▶ **WHAT YOU SHOULD DO**: Return only that part of the material below which starts with the line containing "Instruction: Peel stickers" and goes on through the line containing "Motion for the", restated exactly.

▶ **EXERCISE MATERIAL**:
□ □ □ □ □
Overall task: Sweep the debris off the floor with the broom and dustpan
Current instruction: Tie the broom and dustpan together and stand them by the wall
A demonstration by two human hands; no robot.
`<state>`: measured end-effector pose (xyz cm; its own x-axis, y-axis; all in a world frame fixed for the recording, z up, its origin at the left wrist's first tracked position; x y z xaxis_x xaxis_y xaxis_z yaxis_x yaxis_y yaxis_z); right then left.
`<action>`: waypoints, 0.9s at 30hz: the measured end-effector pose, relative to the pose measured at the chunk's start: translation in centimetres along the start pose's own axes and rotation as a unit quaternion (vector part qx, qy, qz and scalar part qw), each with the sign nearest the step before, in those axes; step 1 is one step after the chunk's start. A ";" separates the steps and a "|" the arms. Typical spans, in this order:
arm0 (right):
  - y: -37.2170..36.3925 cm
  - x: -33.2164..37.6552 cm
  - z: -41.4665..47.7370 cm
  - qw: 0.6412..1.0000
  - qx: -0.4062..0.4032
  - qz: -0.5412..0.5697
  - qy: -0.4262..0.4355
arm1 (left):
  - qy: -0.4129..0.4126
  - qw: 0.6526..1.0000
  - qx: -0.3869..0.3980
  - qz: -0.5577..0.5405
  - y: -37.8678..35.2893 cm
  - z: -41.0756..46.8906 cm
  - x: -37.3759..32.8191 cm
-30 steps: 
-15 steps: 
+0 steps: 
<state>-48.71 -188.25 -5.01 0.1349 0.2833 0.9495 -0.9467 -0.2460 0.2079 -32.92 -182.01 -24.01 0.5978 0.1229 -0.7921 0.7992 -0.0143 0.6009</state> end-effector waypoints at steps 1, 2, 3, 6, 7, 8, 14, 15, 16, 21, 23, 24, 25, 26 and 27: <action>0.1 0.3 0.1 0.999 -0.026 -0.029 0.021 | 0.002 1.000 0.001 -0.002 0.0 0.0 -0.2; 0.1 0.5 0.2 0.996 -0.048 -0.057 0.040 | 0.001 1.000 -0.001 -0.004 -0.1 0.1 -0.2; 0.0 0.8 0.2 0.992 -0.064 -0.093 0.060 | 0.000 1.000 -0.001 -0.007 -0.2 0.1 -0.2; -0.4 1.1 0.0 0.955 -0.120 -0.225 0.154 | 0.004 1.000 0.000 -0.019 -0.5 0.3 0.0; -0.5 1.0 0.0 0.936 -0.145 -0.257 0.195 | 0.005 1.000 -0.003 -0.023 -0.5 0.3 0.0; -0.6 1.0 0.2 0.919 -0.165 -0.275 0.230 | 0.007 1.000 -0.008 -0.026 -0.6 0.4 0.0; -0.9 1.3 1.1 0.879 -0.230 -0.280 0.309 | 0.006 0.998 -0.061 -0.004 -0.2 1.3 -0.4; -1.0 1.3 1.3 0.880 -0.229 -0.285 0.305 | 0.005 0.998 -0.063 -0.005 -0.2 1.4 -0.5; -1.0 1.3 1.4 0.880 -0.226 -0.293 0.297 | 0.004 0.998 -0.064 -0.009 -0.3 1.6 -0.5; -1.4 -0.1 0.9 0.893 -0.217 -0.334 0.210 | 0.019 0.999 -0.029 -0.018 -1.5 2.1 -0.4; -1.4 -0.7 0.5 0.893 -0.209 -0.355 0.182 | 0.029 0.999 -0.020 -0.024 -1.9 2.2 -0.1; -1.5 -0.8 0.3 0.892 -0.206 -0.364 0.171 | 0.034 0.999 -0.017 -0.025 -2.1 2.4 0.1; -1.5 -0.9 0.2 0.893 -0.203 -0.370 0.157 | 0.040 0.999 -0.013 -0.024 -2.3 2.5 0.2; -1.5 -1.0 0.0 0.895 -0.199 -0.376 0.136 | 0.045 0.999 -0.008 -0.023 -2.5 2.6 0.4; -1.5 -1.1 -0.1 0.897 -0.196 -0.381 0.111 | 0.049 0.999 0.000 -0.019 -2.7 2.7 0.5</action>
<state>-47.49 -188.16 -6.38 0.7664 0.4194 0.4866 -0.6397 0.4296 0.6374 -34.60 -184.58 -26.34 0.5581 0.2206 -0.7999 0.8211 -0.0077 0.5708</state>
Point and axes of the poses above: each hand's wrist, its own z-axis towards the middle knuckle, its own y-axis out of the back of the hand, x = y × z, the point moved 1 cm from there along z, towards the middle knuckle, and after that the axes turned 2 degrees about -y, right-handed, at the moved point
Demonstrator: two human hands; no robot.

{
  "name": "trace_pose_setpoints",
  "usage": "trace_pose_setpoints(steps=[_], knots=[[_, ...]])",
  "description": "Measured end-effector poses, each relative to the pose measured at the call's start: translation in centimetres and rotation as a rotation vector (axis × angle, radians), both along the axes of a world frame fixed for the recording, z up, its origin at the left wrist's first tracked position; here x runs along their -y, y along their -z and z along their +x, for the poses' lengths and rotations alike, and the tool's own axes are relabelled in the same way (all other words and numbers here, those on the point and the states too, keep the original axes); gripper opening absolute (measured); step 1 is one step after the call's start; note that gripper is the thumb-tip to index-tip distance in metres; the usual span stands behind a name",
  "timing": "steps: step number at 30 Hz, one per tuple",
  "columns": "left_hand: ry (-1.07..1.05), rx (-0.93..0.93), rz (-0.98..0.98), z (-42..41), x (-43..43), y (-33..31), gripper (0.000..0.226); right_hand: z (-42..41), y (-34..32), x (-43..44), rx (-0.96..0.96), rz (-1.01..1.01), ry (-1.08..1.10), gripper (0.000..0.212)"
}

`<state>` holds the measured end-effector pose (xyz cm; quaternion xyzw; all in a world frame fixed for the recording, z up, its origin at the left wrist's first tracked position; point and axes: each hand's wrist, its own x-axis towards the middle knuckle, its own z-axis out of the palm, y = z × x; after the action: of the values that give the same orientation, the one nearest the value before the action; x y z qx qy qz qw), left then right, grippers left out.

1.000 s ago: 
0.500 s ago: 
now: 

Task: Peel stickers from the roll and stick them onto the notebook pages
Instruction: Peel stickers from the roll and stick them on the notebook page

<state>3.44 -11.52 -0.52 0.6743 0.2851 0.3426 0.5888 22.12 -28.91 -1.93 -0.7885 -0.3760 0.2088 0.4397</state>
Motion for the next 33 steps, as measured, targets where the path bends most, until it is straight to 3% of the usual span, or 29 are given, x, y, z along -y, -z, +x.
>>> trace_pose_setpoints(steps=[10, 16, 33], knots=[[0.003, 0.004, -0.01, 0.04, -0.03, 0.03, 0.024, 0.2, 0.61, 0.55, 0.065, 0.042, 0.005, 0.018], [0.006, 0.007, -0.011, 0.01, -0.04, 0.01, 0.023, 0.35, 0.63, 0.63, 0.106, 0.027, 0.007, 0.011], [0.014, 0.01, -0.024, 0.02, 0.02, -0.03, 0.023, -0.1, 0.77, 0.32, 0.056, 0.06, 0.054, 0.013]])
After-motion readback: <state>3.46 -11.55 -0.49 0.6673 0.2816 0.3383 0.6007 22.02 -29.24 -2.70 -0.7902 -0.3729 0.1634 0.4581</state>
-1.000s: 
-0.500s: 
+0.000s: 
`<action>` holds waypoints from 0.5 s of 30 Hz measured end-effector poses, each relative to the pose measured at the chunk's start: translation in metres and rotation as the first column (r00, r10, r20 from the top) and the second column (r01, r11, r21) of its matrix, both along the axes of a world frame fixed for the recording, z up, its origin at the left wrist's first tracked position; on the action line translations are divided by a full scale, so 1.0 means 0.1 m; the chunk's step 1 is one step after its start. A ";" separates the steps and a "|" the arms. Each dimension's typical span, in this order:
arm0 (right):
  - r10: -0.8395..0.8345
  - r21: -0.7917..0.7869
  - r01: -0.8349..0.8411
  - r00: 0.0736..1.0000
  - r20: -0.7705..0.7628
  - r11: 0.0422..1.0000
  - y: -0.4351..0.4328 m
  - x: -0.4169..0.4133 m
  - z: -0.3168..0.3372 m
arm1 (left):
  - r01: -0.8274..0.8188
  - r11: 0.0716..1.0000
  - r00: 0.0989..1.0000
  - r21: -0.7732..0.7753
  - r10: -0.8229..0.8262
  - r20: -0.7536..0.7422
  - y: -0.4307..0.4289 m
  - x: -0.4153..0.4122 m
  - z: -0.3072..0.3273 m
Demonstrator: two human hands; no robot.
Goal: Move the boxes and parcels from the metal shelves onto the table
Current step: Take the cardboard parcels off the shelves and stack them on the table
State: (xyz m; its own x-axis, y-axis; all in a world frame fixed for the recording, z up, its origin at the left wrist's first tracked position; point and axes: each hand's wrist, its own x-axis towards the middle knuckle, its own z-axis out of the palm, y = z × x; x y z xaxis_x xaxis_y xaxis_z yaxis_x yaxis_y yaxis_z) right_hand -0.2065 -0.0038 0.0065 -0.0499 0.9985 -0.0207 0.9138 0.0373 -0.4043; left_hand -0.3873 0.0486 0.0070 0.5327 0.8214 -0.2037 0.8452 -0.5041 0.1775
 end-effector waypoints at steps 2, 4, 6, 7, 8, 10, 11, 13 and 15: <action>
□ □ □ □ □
▶ **ANSWER TO THIS EXERCISE**:
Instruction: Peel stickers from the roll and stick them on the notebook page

<state>3.44 -11.52 -0.52 0.6743 0.2851 0.3426 0.5888 22.12 -28.91 -1.93 -0.7885 -0.3760 0.2088 0.4397</state>
Motion for the next 33 steps, as measured, targets where the path bends most, until it is straight to 3% of the usual span, or 29 are given, x, y, z along -y, -z, +x.

The exercise closes with this answer.